## What you have to do
Please take the lines from the one holding "Each request in" through the one holding "target: <item>storage bin</item>" in the data below and copy them exactly.

[Dataset records]
+---+
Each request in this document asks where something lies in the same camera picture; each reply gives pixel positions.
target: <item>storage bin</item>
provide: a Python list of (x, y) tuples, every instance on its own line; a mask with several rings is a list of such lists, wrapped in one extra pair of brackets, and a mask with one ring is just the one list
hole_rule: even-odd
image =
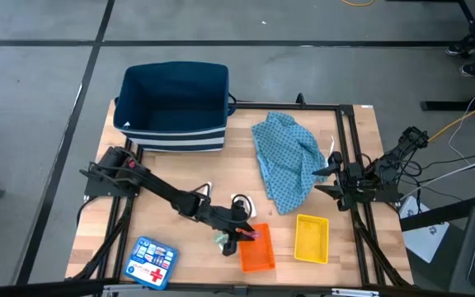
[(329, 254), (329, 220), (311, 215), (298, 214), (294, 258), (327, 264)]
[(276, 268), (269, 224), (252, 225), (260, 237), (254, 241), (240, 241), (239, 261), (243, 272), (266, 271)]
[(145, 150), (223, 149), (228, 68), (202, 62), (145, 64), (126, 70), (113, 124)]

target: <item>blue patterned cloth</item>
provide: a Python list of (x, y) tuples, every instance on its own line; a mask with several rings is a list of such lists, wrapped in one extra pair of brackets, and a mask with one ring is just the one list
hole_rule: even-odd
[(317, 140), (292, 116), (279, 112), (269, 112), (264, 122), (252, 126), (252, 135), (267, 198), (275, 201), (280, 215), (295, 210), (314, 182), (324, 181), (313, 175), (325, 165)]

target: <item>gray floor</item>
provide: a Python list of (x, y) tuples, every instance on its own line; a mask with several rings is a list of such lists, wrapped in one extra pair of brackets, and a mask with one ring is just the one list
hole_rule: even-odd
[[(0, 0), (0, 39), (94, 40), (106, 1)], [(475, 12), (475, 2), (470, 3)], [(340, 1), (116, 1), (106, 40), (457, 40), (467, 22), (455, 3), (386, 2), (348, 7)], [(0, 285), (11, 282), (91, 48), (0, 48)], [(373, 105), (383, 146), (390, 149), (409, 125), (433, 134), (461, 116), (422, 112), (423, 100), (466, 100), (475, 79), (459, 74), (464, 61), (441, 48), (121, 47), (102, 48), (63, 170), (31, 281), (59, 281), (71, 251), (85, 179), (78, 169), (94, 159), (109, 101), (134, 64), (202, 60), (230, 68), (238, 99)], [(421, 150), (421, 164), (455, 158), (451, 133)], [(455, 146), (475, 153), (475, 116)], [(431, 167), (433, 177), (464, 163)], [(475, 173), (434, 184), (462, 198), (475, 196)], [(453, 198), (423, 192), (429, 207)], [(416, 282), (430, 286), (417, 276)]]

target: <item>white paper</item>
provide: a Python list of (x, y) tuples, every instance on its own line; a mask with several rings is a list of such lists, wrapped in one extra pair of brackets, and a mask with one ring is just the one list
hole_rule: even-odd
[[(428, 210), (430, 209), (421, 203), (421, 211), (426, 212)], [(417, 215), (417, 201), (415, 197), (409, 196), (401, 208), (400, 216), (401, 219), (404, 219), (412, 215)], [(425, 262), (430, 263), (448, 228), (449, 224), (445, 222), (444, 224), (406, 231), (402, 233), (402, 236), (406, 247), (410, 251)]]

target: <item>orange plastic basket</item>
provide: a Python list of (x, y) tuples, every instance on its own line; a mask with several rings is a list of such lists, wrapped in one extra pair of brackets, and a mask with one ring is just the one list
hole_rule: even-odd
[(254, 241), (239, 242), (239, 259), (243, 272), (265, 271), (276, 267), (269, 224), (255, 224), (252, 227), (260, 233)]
+---+
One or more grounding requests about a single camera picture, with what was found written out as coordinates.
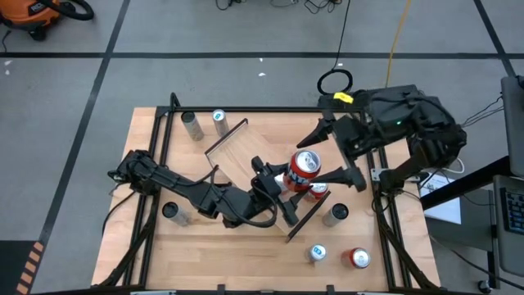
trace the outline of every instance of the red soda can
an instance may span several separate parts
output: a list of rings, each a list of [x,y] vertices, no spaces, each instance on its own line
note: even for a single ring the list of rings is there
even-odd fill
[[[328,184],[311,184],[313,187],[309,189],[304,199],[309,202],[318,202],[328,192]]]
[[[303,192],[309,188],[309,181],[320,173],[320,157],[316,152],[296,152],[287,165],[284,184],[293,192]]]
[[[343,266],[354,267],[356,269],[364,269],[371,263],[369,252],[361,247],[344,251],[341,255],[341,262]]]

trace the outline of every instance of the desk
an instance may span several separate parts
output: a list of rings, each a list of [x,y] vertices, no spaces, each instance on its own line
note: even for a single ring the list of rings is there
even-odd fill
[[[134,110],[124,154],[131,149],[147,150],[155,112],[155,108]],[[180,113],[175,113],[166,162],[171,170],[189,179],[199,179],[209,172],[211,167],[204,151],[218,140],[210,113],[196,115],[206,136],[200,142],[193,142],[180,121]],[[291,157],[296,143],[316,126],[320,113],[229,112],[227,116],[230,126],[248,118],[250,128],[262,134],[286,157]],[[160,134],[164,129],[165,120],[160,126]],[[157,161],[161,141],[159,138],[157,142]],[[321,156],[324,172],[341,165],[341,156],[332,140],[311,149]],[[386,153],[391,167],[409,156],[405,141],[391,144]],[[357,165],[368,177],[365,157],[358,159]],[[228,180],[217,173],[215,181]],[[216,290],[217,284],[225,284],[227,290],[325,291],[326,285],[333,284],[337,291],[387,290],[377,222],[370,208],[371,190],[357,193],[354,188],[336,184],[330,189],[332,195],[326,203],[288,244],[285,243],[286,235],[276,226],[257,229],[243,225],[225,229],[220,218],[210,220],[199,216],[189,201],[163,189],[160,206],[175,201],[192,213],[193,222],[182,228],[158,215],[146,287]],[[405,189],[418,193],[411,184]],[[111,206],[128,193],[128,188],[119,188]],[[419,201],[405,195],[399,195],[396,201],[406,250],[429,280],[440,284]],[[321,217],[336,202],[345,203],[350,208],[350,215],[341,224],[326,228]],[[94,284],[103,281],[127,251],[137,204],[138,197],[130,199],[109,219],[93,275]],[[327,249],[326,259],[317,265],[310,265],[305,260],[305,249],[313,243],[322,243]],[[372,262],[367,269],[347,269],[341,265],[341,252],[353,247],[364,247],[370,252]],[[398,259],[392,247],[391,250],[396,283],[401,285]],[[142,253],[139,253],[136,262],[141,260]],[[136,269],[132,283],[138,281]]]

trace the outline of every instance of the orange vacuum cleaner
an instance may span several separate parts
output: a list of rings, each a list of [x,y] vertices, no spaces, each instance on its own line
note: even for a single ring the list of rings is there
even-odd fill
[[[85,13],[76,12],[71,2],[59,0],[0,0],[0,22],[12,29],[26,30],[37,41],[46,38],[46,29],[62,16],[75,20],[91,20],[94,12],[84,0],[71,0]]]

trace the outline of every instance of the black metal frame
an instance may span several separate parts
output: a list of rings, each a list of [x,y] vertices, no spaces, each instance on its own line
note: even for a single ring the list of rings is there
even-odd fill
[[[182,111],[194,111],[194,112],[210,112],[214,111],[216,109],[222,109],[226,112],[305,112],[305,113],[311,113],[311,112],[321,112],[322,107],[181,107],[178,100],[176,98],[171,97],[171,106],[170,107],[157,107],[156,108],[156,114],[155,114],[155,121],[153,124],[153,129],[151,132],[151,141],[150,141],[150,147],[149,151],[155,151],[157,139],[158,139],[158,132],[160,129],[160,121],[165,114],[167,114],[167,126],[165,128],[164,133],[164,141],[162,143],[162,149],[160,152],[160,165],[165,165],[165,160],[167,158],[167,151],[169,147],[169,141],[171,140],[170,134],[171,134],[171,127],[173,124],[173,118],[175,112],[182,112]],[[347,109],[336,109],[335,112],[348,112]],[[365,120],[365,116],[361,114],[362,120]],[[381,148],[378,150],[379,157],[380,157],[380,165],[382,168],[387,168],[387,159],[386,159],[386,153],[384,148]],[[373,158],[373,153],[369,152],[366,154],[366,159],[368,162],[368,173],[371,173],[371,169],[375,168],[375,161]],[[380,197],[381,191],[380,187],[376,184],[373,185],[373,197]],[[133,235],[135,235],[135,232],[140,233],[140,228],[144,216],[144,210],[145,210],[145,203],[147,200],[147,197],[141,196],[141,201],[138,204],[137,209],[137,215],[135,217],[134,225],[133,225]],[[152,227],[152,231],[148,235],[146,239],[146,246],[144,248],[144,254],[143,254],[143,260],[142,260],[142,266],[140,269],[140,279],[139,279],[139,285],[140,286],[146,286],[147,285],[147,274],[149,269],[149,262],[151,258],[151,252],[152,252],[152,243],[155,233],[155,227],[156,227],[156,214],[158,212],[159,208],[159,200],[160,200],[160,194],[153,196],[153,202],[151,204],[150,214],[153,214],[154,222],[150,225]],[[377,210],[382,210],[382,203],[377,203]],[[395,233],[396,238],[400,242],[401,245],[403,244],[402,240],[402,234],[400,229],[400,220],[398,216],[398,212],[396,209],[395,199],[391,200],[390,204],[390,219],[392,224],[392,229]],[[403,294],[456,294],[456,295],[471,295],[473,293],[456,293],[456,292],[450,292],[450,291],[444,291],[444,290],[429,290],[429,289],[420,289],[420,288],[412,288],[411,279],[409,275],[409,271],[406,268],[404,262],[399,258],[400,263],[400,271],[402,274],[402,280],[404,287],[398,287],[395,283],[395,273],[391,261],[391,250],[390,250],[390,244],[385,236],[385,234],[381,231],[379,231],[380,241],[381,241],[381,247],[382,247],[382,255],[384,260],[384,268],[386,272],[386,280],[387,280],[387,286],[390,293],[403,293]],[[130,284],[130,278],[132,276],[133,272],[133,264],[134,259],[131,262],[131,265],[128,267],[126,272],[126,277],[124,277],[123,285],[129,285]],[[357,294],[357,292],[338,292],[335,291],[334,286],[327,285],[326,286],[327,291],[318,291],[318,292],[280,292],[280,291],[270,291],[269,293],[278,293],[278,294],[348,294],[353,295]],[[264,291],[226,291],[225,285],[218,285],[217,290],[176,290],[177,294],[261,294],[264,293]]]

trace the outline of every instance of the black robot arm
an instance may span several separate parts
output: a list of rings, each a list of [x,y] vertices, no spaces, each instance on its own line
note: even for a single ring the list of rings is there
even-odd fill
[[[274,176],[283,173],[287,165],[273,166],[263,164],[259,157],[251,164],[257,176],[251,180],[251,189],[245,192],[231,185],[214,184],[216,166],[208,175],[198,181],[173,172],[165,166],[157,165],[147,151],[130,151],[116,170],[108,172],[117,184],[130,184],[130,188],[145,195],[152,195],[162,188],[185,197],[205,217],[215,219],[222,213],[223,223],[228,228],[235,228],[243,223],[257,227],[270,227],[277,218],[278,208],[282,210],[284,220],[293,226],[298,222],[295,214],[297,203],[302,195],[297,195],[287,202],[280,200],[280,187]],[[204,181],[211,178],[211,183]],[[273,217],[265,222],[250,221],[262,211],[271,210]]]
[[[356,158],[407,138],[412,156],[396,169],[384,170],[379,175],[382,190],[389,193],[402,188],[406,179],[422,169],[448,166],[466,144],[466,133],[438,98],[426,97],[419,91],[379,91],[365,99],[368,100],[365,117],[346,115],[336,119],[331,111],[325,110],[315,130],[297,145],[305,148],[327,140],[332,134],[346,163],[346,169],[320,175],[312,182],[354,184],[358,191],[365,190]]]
+---+
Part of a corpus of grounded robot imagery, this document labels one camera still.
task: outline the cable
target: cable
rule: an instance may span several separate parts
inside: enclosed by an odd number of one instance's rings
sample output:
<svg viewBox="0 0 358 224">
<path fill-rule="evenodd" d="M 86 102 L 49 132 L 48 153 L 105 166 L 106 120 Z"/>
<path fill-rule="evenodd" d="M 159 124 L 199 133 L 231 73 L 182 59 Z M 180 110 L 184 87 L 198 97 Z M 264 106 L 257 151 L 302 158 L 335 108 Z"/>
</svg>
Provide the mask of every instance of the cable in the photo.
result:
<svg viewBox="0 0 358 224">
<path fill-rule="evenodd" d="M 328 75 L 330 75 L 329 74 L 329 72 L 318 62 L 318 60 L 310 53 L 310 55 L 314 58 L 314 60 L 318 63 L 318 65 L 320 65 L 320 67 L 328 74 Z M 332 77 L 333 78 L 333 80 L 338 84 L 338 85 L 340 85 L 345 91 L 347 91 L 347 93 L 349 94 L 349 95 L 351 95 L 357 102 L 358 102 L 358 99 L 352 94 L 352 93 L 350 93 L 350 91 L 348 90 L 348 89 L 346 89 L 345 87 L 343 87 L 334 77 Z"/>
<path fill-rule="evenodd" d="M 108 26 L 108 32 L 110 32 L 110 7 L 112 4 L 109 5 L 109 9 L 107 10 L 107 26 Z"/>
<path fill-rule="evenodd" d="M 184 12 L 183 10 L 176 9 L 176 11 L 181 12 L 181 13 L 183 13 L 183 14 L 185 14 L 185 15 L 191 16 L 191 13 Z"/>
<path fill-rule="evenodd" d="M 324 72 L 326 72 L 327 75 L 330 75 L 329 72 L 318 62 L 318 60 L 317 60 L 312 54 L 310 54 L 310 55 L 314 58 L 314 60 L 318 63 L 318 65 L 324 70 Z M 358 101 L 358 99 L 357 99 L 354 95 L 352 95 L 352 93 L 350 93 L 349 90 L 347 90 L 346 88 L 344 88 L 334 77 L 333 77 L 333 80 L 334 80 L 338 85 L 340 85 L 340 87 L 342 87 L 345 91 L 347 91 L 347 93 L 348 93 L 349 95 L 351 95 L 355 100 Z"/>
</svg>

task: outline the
+---+
## Output of the exercise
Each request in this document asks where something lies in the same camera picture; each reply gives pixel positions.
target: <item>storage bin</item>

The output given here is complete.